Initializing the Bias in Output Layers

One of Andrej Karpathy’s recommendations in his famous A Recipe for Training Neural Networks is to “initialize well.”

If you have an imbalanced dataset of a ratio 1:10 of positives:negatives, set the bias on your logits such that your network predicts probability of 0.1 at initialization. Setting these correctly will speed up convergence and eliminate “hockey stick” loss curves where in the first few iteration your network is basically just learning the bias.

I have used his advice to initialize my binary classifiers and, so far, have achieved good results. However, I never stopped to test whether initializing the bias with that recommendation helped model performance significantly. This post aims to answer that question with a quick experiment.

The Setup

Dataset: We are going to use the CIFAR10 dataset with a twist. The twist is that we want to benchmark the bias initialization in a binary task, but CIFAR10 has ten classes. We will follow the Hot Dog-Not Hot Dog approach to turn the task into a binary classification problem. We don’t have hot dogs in CIFAR10, so we will train a model that classifies Frog-Not Frog.
Model: We used EfficientNet B1 with ~7.8M parameters available in torchvision. This model strikes a good balance between speed and performance: it is small enough to run multiple experiments quickly but performs well, as measured by its acc@1 of 79.838 on ImageNet. We ran experiments with and without pre-trained ImageNet weights to check whether the pre-training impacted our results.
Training: We trained each model for five epochs and repeated each training process ten times to account for randomness in initialization and training.
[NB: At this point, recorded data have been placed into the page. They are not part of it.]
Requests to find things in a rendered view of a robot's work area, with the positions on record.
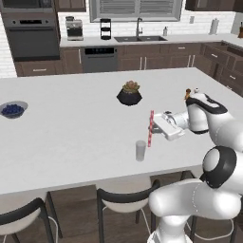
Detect black wall oven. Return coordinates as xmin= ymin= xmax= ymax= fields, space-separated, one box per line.
xmin=0 ymin=8 xmax=62 ymax=63

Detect white paper towel roll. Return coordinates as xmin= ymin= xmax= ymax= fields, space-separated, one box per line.
xmin=208 ymin=17 xmax=220 ymax=36

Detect blueberries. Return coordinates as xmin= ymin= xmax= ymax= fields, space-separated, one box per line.
xmin=1 ymin=103 xmax=26 ymax=116

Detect black wire stand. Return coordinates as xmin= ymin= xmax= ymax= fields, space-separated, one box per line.
xmin=100 ymin=18 xmax=112 ymax=41

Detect grey dishwasher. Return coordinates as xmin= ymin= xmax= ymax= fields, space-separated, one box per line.
xmin=80 ymin=46 xmax=119 ymax=74

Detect dark tap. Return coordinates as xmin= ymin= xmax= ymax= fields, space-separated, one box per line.
xmin=135 ymin=17 xmax=144 ymax=38

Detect brown base cupboards run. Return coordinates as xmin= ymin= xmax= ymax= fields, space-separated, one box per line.
xmin=13 ymin=41 xmax=243 ymax=97

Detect small brown object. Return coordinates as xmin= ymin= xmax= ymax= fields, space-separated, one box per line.
xmin=184 ymin=87 xmax=193 ymax=102

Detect grey bowl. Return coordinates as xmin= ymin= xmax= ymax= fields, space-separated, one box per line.
xmin=0 ymin=100 xmax=29 ymax=120

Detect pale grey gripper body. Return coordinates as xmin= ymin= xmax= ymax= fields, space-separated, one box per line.
xmin=152 ymin=113 xmax=186 ymax=142

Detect window with blinds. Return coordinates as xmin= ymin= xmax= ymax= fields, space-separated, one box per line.
xmin=88 ymin=0 xmax=184 ymax=24

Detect silver coffee machine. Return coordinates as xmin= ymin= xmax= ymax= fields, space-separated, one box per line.
xmin=65 ymin=15 xmax=84 ymax=42

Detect clear glass cup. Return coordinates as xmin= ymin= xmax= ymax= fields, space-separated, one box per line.
xmin=135 ymin=140 xmax=147 ymax=162

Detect succulent in black pot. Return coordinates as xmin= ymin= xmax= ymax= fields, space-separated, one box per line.
xmin=116 ymin=80 xmax=143 ymax=107

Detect dark grey sink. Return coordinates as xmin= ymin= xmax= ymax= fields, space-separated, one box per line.
xmin=114 ymin=35 xmax=168 ymax=44

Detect black microwave oven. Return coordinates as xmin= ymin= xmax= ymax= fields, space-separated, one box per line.
xmin=0 ymin=0 xmax=55 ymax=9

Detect brown wall cupboard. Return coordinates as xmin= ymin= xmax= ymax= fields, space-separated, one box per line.
xmin=53 ymin=0 xmax=87 ymax=13
xmin=184 ymin=0 xmax=243 ymax=13

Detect red white striped straw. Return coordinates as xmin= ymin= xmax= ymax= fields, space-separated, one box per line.
xmin=146 ymin=109 xmax=156 ymax=149
The optimizer is the vanilla SGD with a learning rate of 0.0001. You can see all the training details in this GitHub link.
Hardware: We ran the experiments in a T4 GPU, which is right for this experiment because the model and the data aren’t too large. Training the two models ten times each costs less than USD 10 on a single T4. I ran everything using Lightning Studios, which has proven great for quickly spinning up instances with GPUs and running experiments.

Results

ImageNet Weights

The first experiment was to train the model using the pre-trained ImageNet weights. The learning curve at epoch 0 shows how initializing the model at the positive class rate starts with a lower loss before training the model. However, the model with the vanilla initialization quickly closes the gap, and both models have identical performance by the 5th training epoch.

Despite both models achieving nearly identical performance after a few epochs, the positive rate initialization avoids the hockey stick shape in the learning curve. This head start in the loss may be crucial for larger datasets or models you can’t afford to train for multiple epochs.
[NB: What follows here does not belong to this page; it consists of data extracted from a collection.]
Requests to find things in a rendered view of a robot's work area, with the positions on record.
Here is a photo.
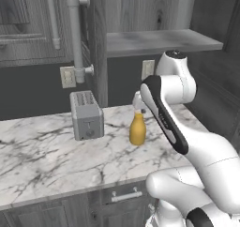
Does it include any grey wooden shelf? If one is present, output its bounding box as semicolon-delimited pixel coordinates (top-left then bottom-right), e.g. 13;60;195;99
106;28;225;59

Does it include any grey lower cupboard door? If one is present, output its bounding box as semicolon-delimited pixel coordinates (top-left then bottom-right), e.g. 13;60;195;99
0;194;92;227
98;202;158;227

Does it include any slim white cupboard handle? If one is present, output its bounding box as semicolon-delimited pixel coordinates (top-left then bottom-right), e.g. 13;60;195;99
44;0;62;51

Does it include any white drawer handle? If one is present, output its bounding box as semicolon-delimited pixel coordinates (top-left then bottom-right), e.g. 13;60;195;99
111;187;143;204

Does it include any grey drawer front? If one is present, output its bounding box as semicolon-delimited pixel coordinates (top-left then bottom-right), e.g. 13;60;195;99
99;179;155;207

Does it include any grey tall cupboard door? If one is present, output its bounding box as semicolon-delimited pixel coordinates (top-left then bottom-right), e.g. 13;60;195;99
82;0;109;109

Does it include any yellow bottle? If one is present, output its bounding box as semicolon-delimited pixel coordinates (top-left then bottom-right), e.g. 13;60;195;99
128;110;147;146

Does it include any long white cupboard handle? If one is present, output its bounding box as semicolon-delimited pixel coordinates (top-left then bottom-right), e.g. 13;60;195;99
65;0;95;84

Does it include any beige wall outlet plate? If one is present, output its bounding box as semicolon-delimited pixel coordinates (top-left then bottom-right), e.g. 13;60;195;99
141;59;157;82

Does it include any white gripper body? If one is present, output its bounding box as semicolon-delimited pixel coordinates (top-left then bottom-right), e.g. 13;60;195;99
131;91;148;114

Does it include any grey upper cupboard door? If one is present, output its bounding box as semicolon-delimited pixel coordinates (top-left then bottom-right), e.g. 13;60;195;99
0;0;75;68

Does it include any dark grey tall cabinet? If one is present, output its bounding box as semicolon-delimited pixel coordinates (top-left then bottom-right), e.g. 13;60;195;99
188;0;240;154

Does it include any grey toaster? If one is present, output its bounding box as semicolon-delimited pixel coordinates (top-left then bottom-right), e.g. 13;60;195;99
68;90;105;142
Results for a model initialized with pre-trained ImageNet weights.

Trained without ImageNet Weights

The second experiment was to train the model without the pre-trained ImageNet weights. The first—perhaps expected—conclusion is that we have a harder time training the model without the ImageNet weights. Both initializations achieved less than 0.9 ROC-AUC in the fifth epoch, while the model with ImageNet weights was already close to perfect ROC-AUC at that point in training.

As before, the positive rate initialization has a head start from the model initialized with the vanilla output bias. If we focus on the ROC-AUC learning curve, the red curve has a harder time catching up with the blue curve up to the third epoch. This indicates that the advantage given by the positive rate initialization is more valuable in the case of models without pre-trained weights.
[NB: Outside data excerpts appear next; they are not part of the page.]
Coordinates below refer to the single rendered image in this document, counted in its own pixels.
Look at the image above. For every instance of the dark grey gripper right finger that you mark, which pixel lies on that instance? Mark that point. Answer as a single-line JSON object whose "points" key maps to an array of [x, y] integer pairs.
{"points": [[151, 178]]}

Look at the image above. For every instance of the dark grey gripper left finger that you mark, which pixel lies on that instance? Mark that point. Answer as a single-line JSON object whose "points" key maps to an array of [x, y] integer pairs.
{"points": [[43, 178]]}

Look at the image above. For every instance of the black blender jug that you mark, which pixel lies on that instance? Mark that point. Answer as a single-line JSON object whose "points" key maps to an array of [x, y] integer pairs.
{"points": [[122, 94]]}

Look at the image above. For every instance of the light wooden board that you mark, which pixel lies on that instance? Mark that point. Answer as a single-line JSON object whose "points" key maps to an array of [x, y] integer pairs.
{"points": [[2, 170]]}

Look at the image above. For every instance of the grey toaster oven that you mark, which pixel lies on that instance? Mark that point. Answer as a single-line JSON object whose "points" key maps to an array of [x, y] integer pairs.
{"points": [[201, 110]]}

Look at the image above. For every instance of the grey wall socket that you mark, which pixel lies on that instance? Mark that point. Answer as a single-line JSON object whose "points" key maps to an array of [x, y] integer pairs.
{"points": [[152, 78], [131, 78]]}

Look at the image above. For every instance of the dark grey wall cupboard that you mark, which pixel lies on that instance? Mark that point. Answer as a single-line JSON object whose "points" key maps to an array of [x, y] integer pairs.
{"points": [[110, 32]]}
What’s interesting about the plot below is how the vanilla initialization model surpasses the positive rate initialization model. None of the two models have converged, but you would benefit from choosing the vanilla initialization if your FLOPs budget only allowed for training five epochs.

Fragmented memory results in irrelevant data (green squares) in each memory transfer, so we need more memory transfers to pass the relevant data (blue squares) to the CPU cache.

To compare the model with the pre-trained weights, we trained both models without the ImageNet weights until they converged. The plots below are just from training the models twice instead of ten as from the previous two plots.

The conclusion is the same as with the ImageNet weights: both models achieve similar metrics if we can afford to train them to convergence.

Models initialized with pre-trained weights and trained until convergence.

Takeaways

Initializing the bias in the model’s output layer with the positive class rate, as Karpathy mentions in his guide, avoids the hockey stick shape in the learning curve. This head start proves useful when your FLOPs budget can only afford a few training epochs. However, the model initialized with the vanilla method closes the gap quickly for the pre-trained model and after a few epochs for the model trained from scratch.

Also, always use pre-trained weights when possible! The strongest conclusion from this set of runs is that models with pre-trained weights converge significantly faster than models trained from scratch.